Australian book store chain

QBD Books, formerly Queensland Book Depot and "QBD" The Bookshop!, is an Australian bookshop chain. The majority of its stores are found in the states of Queensland and New South Wales. QBD Books is the largest Australian-owned and operated book retailer in Australia, with over 85 stores operating across the country.

== History ==
As at 2025, the business is over 150 years old.

Wesleyan minister Isaac Harding arrived in Brisbane in the 1860s and saw the need for good books, so he imported and sold books through his parsonage on Wickham Terrace and at the chemist store in Edward Street operated by William Steele. The operation was known as the Religious Tract and Book Depot. In 1875, a Wesleyan minister Rev Frederick Thomas Brentnall organised a loan from the Wesleyan Church to establish a dedicated shop in Queen Street owned and operated by the church, known as the Queensland Wesleyan Book Depot.

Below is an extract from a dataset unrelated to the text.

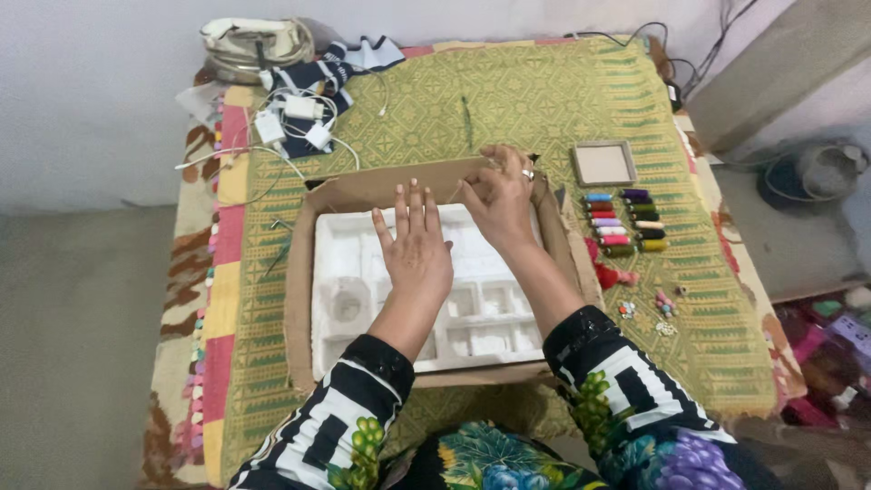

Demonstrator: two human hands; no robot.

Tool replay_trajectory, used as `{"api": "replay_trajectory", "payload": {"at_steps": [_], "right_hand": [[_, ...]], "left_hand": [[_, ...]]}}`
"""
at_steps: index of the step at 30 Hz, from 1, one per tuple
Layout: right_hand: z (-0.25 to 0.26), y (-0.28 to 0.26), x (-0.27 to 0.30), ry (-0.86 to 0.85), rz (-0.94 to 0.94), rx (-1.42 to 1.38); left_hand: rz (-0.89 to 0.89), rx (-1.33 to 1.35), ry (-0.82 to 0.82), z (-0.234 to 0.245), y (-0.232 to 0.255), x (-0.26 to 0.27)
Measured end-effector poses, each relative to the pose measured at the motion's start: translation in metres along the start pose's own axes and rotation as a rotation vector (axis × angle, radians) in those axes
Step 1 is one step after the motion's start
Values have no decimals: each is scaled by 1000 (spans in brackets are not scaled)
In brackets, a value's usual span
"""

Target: The person places multiple spools of thread into a white foam tray inside a cardboard box. They pick up spools one by one from the table and arrange them in the tray's compartments. The person also handles small buttons and other sewing items on the table.

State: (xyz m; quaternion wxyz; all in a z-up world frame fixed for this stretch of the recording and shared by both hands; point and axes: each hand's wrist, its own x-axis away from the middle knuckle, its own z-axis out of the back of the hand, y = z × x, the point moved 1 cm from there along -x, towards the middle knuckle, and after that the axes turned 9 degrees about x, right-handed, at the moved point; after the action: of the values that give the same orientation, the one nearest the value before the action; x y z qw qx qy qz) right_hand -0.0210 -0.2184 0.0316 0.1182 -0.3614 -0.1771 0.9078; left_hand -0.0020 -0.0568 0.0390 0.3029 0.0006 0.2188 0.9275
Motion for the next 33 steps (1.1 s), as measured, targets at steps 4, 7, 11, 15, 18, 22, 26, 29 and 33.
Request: {"api": "replay_trajectory", "payload": {"at_steps": [4, 7, 11, 15, 18, 22, 26, 29, 33], "right_hand": [[36, 29, 8, 3, -56, -54], [61, 52, 12, 91, -73, -30], [99, 85, 25, 149, -114, 54], [136, 120, 41, 171, -194, 66], [160, 147, 50, 226, -213, 96], [192, 181, 70, 229, -332, 93], [213, 216, 89, 248, -386, 114], [223, 243, 105, 242, -450, 97], [226, 281, 130, 241, -525, 146]], "left_hand": [[-43, 5, -42, -9, 38, -2], [-77, 13, -61, -18, 68, -4], [-152, 0, -64, -37, 108, -6], [-278, 10, -4, -64, 145, -9], [-344, -104, 90, -84, 173, -10], [-398, -70, -25, -100, 208, -7], [-416, 15, -137, -107, 240, -3], [-429, 3, -234, -115, 259, -1], [-441, 10, -256, -140, 274, 1]]}}
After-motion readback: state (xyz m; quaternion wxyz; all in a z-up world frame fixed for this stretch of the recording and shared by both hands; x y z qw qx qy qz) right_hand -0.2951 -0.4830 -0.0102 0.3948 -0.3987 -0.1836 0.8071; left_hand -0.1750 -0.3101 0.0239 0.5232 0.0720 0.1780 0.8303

In 1902, following the amalgamation of the various Methodist churches in Queensland, the Wesleyan Book Depot was renamed the Methodist Book Depot. In 1919, the church changed the bookshop's name to be Queensland Book Depot. In 1977, the amalgamation of the Methodist Church into the newly created Uniting Church in Australia transferred the Queensland Book Depot to the Uniting Church. However, over the years, the consumer market changed and the business was sold to the Robinson family in 1991. The Robinson family sold the business in October 2016 to a consortium of private equity investors.